[Thanks to Bill Moore for planting this seed in his weekly
sermon!]
In 1958, Lloyd’s Bank of London undertook a study to find
out what happens to a typical batch of paper clips as they are released
throughout the workforce.
Out of their original batch of 100,000 paper clips, they
found that:
·
3,916
were used to unplug tobacco pipes;
·
5,308
were used to clean under fingernails;
·
5,423
were used to pick teeth or scratch ears;
·
7,200
were used as hooks for belts, suspenders, or bras;
·
14,163
were snapped, broken, or otherwise twisted during phone conversations;
·
19,143
became mock card game chips;
·
approximately
25,000 became lost, swept up off the floor or thrown away.
Only 20,000 of the original batch of paper clips (20%) were
actually used to clip papers together.
So-o-o … It turned out that only a minority of these paper clips, each one created for a specific function, was ever used for their intended design! The overwhelming majority were used to fulfill some ancillary purpose.
The saddest fact is that more paper clips (25%) were
swept away and left unaccounted for than were used for their originally
designed purpose.
However, the “flip side” of this story is that such a
simple device was found to have so many different – ancillary – uses.
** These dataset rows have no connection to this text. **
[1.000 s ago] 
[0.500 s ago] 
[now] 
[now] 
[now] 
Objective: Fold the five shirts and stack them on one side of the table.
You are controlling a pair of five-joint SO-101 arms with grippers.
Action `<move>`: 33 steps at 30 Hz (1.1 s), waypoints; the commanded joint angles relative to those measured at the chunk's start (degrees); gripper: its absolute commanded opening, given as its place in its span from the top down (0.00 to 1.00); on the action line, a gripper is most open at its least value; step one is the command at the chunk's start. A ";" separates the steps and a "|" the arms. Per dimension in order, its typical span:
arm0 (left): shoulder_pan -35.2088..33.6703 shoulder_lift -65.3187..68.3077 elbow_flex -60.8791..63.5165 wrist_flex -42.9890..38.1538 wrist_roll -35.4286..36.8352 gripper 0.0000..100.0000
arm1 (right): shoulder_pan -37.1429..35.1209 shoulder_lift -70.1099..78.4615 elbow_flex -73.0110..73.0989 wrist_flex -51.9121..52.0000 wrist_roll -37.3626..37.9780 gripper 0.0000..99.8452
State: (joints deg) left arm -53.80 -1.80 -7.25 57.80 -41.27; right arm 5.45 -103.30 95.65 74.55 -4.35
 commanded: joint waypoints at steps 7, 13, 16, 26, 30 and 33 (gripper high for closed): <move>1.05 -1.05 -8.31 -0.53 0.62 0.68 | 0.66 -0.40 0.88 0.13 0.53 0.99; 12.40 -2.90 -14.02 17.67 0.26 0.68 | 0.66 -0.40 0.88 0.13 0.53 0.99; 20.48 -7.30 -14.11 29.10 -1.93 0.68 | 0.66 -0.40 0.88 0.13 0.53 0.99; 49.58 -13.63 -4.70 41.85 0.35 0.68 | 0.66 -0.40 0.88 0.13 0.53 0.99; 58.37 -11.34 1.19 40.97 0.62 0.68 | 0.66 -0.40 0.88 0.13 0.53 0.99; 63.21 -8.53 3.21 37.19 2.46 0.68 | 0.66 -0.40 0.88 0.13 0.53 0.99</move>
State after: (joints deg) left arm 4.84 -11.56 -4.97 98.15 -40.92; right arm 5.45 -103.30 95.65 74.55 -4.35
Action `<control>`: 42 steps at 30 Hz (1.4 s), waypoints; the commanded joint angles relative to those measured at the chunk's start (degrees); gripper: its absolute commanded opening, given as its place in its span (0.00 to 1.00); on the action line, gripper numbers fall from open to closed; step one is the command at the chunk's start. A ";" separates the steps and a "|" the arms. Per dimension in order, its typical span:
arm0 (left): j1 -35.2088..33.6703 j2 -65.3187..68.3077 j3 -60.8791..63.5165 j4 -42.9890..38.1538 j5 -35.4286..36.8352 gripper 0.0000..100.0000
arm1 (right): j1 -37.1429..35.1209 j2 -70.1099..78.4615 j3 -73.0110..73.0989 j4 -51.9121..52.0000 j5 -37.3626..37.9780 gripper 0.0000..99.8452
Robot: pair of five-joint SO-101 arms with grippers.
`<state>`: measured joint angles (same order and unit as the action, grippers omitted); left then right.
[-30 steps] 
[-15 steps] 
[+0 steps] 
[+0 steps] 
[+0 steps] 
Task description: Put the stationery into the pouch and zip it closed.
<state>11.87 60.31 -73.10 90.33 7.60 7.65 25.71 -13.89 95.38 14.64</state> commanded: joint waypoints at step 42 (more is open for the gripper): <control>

And there was no way of tracking how many
different uses EACH ONE of the paper clips was called upon to fulfill, or (since
they are re-usable) how many different batches of paper any one of them was
called upon to bind together!
Here’s the parable:
The paperclip is of no use unless it is bent to the
specifications of its designer. It
starts out as a straight piece of wire.
It must be FLEXIBLE/MALLEABLE (VULNERABLE) enough to be
shaped into something useful, yet strong enough to retain its useful shape and
perform under pressure.
A “hardened” wire that refuses to be bent – as in “I’m just fine the way God made me!” or “You can’t hurt me!” – will remain much
more limited in its usefulness and utility.
It remains an enigma how such “hardened” wires can become
so twisted over time – so “bent out of
shape” from internal intractability as to become even less useful:
How like life that is!
Flexibility, malleability, and vulnerability … accompanied by core
strength and resilience of character … are key hallmark elements needed for
successful navigation of life. With
these elements in place, one can fill many different purposes in many different
circumstances over time. Strengthening
our constitution, then submitting / subjecting ourselves to great purposes and
allowing ourselves to become BENT to the specifications required for those
purposes undergirds our greatest hope for a
future worth everything that’s in us.